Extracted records
----------------

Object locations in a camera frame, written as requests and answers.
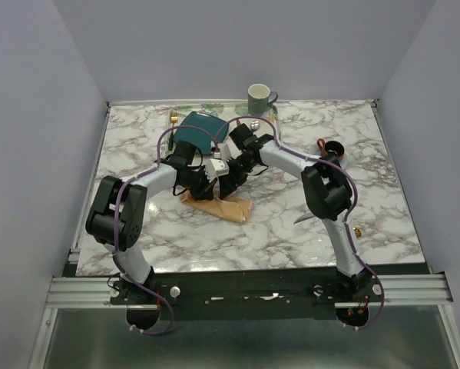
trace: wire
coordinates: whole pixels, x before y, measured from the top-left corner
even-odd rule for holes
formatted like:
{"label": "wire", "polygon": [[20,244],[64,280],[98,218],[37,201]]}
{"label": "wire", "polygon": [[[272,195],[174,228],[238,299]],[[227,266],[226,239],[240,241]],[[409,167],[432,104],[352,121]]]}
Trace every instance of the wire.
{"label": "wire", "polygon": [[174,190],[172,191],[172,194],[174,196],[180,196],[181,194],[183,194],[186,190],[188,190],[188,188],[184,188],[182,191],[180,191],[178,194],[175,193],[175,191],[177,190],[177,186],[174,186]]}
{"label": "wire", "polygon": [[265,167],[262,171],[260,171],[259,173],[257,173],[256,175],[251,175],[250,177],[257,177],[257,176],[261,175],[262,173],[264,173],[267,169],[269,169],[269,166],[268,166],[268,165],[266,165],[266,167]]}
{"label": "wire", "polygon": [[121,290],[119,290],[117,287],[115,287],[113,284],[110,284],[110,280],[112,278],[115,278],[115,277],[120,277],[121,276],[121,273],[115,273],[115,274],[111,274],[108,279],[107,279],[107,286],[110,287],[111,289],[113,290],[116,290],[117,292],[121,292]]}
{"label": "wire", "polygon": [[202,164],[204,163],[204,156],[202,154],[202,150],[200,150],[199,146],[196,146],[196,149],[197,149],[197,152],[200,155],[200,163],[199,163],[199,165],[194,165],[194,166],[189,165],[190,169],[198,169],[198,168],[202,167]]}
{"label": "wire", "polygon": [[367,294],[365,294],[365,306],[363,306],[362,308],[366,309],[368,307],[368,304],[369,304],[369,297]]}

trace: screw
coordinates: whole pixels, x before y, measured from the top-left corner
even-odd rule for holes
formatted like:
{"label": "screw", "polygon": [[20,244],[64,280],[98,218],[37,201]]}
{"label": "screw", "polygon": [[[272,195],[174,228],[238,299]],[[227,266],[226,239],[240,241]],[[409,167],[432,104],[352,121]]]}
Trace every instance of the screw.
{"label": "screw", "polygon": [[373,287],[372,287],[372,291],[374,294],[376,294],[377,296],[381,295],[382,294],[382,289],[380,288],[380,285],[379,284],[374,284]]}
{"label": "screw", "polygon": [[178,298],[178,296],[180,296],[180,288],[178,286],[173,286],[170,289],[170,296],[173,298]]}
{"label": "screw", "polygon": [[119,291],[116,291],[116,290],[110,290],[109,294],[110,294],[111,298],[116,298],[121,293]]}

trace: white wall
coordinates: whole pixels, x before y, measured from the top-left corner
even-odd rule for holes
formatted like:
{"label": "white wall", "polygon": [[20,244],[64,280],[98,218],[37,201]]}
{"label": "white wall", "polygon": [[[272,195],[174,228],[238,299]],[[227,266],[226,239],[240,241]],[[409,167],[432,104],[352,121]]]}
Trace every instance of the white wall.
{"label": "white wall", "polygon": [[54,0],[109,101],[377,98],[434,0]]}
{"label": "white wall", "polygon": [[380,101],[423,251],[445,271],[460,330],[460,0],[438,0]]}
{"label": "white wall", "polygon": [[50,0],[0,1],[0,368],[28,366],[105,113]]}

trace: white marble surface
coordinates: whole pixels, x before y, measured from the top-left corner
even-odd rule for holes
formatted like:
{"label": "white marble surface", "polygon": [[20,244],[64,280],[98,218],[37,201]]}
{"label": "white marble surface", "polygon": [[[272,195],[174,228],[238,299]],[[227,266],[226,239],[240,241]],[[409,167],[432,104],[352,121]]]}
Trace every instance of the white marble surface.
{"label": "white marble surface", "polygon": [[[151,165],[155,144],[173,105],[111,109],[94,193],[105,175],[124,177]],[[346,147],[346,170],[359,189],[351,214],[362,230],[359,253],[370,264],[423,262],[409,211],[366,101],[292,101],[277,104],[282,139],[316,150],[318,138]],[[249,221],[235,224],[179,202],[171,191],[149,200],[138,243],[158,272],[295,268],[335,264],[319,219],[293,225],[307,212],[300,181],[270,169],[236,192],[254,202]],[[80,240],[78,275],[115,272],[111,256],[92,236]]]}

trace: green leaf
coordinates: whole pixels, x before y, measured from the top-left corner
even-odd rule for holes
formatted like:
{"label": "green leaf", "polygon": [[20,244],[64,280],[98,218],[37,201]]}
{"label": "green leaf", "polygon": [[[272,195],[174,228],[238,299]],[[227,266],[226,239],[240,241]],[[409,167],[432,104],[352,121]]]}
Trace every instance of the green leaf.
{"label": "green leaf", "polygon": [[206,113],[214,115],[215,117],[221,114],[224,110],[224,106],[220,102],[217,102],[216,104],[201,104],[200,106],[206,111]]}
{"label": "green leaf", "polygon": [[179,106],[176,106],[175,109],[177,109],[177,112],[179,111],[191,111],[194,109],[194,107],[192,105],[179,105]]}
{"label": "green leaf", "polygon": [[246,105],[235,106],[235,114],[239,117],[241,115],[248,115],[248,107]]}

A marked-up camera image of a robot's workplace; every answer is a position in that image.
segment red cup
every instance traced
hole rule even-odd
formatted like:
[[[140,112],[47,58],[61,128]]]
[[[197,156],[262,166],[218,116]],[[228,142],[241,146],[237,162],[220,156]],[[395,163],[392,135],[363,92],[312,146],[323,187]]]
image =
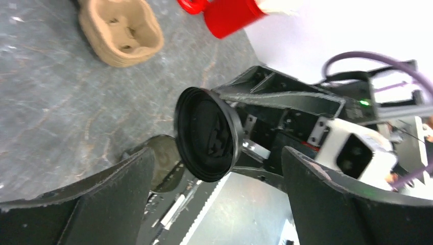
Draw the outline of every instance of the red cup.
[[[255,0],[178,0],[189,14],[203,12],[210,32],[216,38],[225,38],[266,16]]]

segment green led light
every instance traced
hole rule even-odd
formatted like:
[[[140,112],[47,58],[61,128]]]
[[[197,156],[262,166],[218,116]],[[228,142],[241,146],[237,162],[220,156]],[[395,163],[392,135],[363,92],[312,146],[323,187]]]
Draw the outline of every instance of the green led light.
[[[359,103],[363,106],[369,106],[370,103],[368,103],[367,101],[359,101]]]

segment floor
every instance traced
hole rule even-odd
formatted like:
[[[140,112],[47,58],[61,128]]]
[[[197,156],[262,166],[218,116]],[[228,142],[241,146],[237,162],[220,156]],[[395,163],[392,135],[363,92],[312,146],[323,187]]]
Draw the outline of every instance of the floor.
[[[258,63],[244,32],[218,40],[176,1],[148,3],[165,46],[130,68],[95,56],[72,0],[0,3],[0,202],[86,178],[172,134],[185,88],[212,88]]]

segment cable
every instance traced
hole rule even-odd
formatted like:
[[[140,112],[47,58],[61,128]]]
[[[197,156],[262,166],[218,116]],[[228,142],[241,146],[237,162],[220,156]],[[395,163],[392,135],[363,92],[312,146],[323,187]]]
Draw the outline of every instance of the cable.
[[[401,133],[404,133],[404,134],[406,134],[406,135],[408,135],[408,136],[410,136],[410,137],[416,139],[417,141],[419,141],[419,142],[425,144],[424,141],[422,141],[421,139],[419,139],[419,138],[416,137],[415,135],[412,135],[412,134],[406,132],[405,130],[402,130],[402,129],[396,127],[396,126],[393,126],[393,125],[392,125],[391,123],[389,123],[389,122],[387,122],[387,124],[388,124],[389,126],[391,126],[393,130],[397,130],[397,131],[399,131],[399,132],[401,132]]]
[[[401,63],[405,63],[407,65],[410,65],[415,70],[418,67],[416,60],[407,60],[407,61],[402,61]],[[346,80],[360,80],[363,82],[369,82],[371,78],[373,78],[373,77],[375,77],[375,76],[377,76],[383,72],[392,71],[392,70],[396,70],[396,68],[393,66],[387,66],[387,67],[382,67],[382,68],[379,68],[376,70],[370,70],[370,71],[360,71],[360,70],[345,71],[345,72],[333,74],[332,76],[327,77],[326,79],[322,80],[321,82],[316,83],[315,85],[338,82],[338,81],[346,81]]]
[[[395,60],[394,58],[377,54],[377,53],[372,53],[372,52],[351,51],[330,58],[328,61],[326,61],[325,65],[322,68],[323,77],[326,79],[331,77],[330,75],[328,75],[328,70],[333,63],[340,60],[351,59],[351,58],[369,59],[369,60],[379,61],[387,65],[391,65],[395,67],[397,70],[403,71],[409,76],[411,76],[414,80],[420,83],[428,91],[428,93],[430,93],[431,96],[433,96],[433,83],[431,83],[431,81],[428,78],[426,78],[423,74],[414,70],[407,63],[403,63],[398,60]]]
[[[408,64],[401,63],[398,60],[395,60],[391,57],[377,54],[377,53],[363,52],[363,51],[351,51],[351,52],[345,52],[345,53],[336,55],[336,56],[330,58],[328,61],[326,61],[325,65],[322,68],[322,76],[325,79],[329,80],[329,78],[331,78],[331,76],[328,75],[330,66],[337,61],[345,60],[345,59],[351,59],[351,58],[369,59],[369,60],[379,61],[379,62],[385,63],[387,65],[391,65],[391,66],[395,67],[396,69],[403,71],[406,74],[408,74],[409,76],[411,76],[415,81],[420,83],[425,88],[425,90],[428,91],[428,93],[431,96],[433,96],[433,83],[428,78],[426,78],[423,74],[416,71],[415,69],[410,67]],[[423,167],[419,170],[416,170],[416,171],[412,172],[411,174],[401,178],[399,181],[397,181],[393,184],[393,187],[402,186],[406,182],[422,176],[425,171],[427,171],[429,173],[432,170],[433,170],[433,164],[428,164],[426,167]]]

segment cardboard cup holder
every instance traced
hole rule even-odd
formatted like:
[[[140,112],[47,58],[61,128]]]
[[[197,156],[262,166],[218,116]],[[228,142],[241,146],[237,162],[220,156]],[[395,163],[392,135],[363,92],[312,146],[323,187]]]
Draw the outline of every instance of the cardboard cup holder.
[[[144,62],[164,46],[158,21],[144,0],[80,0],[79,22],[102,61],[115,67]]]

----------------

→ PROBLEM DESCRIPTION
Could you return all lines from the records that include the word "segment"?

→ TASK RESULT
segment red cup
segment green led light
segment floor
segment cable
segment cardboard cup holder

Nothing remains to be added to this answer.